--- START ---
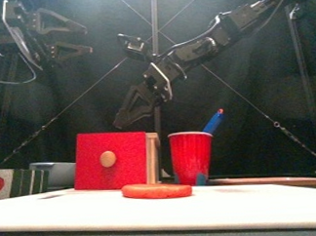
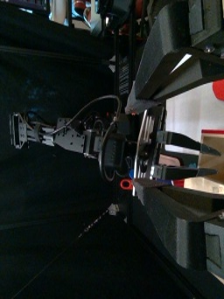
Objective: Get the cutter from the drawer then cut the dough then place the extra dough in the bowl
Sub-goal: Place the cutter on the board
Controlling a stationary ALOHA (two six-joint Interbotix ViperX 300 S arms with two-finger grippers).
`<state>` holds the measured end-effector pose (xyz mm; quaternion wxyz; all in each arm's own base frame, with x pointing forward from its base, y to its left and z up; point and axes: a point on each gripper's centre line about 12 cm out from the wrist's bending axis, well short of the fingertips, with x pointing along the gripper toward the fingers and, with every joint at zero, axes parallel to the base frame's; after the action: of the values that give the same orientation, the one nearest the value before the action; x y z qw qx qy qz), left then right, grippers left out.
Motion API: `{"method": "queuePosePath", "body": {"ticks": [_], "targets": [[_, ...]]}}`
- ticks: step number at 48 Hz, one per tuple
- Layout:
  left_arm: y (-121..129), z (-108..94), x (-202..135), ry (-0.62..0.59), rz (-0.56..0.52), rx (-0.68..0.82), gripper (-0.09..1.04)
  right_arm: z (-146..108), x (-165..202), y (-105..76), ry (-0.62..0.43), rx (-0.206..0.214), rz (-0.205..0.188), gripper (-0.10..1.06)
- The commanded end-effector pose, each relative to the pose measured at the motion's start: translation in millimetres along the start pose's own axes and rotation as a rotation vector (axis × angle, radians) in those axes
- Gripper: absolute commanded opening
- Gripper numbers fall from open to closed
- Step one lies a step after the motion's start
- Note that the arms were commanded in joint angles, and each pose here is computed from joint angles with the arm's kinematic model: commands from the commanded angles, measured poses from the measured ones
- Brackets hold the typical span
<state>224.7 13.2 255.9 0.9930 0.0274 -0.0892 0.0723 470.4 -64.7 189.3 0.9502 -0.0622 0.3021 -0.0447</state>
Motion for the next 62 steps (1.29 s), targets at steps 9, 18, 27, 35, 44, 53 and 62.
{"method": "queuePosePath", "body": {"ticks": [9, 18, 27, 35, 44, 53, 62], "targets": [[-1, 4, 1, -0.017, -0.003, 0.003, 0.94, 3, 2, -5.3, 0.002, -0.002, -0.01, 0.7], [-1, 4, 1, -0.017, -0.005, -0.002, 0.94, -2, 7, -5.1, 0.017, -0.002, -0.009, 0.7], [-2, 4, 1, -0.018, -0.006, -0.004, 0.94, -6, 11, -6.7, 0.027, 0.004, -0.011, 0.7], [-1, 4, 1, -0.017, -0.005, -0.005, 0.94, -9, 15, -6.9, 0.036, 0.0, -0.011, 0.7], [-1, 3, 1, -0.014, -0.005, -0.007, 0.94, -9, 15, -4.0, 0.041, -0.006, -0.006, 0.69], [0, 3, 1, -0.013, 0.001, -0.01, 0.94, -7, 14, -3.7, 0.038, -0.009, -0.006, 0.65], [1, 0, 0, -0.006, 0.007, -0.011, 0.94, -7, 14, -3.0, 0.038, -0.011, -0.005, 0.55]]}}
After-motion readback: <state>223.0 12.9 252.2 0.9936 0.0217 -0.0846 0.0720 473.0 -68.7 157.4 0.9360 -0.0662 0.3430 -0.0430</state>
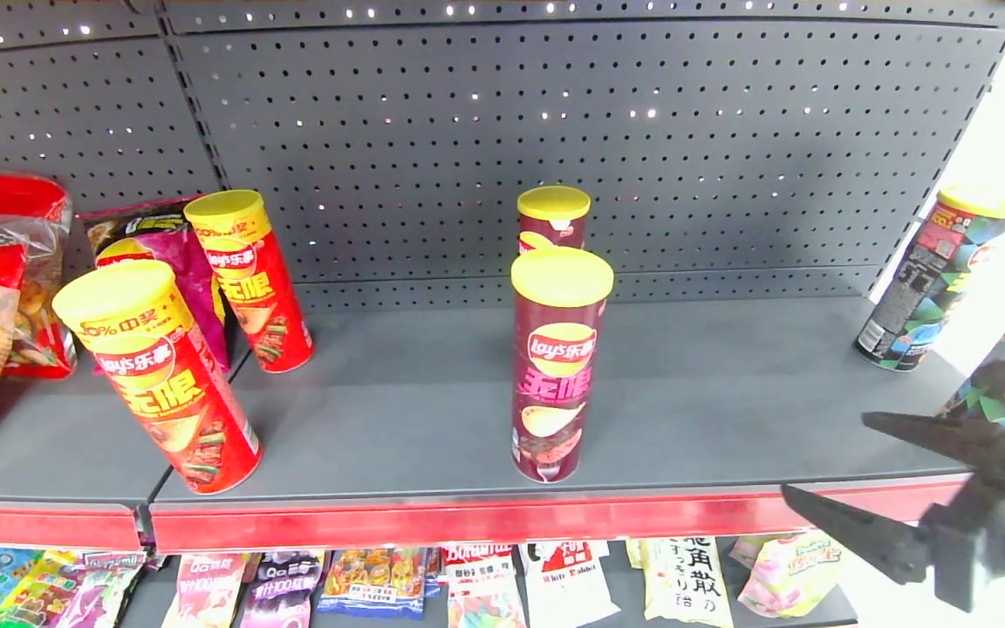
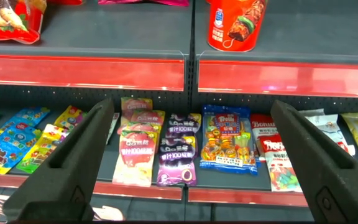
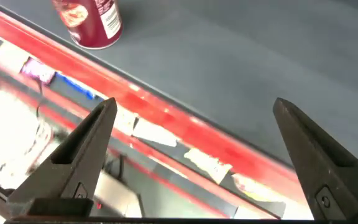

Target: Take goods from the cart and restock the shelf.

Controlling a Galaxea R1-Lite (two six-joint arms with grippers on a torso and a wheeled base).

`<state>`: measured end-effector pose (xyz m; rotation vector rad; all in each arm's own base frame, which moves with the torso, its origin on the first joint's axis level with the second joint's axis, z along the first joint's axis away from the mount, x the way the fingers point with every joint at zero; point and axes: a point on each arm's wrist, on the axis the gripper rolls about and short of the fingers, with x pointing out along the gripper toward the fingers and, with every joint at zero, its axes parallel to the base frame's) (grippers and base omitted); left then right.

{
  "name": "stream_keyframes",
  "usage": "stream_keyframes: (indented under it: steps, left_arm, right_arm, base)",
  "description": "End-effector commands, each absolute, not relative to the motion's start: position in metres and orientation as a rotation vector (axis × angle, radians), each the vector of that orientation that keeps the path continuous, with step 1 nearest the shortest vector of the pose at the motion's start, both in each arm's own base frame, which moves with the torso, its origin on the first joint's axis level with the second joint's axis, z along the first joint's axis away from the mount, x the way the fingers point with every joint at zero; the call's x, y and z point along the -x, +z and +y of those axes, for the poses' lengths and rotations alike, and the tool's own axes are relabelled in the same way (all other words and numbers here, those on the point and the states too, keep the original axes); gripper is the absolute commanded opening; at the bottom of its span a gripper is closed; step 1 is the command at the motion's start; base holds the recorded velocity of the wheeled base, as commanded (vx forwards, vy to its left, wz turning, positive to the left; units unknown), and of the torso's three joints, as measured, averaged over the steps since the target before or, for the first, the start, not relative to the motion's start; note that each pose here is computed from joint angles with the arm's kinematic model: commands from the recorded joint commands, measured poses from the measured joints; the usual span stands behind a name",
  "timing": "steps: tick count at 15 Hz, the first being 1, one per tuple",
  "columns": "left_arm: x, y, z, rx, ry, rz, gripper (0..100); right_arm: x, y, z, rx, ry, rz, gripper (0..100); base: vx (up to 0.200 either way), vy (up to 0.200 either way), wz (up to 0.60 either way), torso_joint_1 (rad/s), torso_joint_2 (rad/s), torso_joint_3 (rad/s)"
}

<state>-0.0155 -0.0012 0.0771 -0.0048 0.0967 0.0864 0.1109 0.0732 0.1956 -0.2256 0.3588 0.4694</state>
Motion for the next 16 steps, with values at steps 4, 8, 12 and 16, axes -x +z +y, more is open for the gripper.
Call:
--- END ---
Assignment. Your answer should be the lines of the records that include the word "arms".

Response area.
Controlling a stationary ALOHA (two six-joint Interbotix ViperX 300 S arms with two-finger grippers).
- Note that the arms were commanded in joint angles, and each pose here is computed from joint angles with the arm's kinematic model: commands from the commanded angles, measured poses from the measured ones
Controlling a Galaxea R1-Lite (two six-joint arms with grippers on a torso and a wheeled base).

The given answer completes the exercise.